DATA TO USE |

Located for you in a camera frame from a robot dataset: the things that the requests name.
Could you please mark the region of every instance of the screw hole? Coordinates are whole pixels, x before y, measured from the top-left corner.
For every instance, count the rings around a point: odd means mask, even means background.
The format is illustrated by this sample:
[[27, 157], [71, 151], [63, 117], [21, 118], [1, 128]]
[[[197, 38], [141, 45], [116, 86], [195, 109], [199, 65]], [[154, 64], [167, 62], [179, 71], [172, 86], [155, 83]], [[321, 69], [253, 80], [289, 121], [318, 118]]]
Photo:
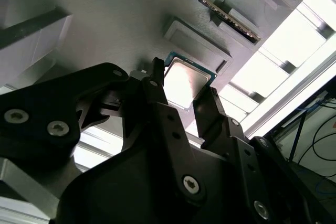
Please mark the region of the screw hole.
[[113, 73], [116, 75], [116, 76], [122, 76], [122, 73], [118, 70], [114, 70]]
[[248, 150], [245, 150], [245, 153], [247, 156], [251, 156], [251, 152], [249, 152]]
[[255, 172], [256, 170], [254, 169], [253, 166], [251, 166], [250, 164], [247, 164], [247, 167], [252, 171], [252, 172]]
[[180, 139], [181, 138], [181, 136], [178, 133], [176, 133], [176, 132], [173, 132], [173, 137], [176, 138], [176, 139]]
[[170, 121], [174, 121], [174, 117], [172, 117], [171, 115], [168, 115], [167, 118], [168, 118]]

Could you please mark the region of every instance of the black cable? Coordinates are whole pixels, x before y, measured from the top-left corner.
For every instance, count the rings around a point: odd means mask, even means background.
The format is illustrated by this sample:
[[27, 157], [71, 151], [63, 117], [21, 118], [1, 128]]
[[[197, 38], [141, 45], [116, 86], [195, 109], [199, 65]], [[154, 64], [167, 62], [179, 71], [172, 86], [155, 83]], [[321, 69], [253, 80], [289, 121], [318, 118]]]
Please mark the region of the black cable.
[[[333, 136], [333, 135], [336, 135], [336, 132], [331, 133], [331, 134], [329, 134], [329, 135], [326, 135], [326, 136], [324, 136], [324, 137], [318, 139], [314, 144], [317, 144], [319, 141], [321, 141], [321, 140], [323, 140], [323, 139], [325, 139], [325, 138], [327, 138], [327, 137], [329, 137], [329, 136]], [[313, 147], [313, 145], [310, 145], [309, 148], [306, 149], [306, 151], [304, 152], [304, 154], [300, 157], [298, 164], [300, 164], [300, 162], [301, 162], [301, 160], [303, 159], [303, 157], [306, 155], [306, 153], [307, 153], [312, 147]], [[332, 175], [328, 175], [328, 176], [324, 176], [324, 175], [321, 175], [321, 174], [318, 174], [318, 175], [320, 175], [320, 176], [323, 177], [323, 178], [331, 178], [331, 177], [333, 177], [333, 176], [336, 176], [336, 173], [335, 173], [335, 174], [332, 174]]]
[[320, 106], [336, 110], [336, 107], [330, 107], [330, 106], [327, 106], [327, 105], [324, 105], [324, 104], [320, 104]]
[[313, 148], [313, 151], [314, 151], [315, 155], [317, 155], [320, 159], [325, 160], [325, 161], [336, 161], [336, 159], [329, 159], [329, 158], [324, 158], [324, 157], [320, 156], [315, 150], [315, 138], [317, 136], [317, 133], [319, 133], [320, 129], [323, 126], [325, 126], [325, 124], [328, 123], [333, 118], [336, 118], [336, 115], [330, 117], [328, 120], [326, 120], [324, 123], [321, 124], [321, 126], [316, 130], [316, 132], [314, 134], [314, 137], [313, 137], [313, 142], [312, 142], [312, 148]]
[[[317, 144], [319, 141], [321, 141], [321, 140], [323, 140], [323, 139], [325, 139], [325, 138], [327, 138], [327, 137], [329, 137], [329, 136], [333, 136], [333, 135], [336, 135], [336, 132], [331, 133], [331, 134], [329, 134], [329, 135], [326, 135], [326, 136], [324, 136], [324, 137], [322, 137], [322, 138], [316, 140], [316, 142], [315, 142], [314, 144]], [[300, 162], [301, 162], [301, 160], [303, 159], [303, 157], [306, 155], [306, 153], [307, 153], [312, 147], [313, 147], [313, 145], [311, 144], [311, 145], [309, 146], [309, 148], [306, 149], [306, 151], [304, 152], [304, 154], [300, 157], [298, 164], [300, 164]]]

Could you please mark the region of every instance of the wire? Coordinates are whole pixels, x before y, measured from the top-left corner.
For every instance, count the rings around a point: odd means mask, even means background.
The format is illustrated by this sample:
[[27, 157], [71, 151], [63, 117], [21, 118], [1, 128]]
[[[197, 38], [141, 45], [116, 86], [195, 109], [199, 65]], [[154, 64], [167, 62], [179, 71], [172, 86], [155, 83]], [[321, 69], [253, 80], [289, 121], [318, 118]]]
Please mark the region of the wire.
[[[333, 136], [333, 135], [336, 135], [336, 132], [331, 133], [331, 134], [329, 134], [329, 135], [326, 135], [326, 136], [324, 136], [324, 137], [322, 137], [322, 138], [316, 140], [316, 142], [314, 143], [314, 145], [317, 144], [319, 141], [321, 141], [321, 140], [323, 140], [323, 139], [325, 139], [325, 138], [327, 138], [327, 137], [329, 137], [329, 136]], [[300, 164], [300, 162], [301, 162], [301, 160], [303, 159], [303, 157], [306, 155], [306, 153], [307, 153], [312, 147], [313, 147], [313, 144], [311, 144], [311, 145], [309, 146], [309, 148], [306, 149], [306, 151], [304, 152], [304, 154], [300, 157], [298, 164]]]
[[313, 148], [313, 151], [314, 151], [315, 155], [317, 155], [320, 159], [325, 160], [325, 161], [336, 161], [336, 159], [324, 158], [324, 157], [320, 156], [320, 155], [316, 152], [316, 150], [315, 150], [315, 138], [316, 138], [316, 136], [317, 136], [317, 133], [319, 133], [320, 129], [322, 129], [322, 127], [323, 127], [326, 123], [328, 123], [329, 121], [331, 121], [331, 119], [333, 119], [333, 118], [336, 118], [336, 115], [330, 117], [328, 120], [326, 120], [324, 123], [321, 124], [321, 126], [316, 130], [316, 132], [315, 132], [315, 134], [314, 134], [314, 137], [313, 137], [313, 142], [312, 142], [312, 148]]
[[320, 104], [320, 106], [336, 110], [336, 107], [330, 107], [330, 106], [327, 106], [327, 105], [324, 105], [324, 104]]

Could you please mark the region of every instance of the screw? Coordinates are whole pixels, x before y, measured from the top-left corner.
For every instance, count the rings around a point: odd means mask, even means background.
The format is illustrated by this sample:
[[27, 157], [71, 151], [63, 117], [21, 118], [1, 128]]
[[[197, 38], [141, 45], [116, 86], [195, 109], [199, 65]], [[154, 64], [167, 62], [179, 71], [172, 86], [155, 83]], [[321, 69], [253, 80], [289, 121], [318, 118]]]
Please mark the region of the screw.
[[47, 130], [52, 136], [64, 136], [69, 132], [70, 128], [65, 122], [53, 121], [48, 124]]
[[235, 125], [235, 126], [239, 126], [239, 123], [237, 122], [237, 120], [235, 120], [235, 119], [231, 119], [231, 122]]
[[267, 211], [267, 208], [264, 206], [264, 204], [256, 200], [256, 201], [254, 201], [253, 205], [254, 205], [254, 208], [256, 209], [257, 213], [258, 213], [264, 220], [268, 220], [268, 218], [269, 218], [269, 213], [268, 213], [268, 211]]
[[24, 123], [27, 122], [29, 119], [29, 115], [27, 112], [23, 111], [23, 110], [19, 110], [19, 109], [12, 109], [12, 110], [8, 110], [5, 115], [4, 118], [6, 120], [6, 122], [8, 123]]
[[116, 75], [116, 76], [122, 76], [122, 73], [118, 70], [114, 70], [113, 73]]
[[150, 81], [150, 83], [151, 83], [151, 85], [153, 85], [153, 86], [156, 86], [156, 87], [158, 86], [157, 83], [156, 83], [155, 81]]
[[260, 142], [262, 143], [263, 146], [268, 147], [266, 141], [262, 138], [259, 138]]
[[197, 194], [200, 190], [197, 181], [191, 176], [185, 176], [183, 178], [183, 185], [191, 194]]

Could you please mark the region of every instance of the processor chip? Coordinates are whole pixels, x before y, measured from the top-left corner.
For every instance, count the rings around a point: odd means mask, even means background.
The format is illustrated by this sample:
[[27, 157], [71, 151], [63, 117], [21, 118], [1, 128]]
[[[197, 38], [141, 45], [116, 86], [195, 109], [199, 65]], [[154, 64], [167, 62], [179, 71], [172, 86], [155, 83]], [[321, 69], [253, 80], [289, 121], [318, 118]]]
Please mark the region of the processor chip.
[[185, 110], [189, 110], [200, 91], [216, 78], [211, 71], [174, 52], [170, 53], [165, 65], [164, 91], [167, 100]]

EXERCISE | Whenever the string "pixels" shows up in a line above, copy that line.

ANSWER SECTION |
Could you please mark the region of every instance of the screw hole? Coordinates are whole pixels, x before y, measured from the top-left corner.
Could you please mark the region of every instance of the black cable? Coordinates are whole pixels, x before y, measured from the top-left corner.
Could you please mark the region of every instance of the wire? Coordinates are whole pixels, x before y, measured from the top-left corner.
Could you please mark the region of every instance of the screw? Coordinates are whole pixels, x before y, measured from the top-left corner.
Could you please mark the region of every instance of the processor chip? Coordinates are whole pixels, x before y, measured from the top-left corner.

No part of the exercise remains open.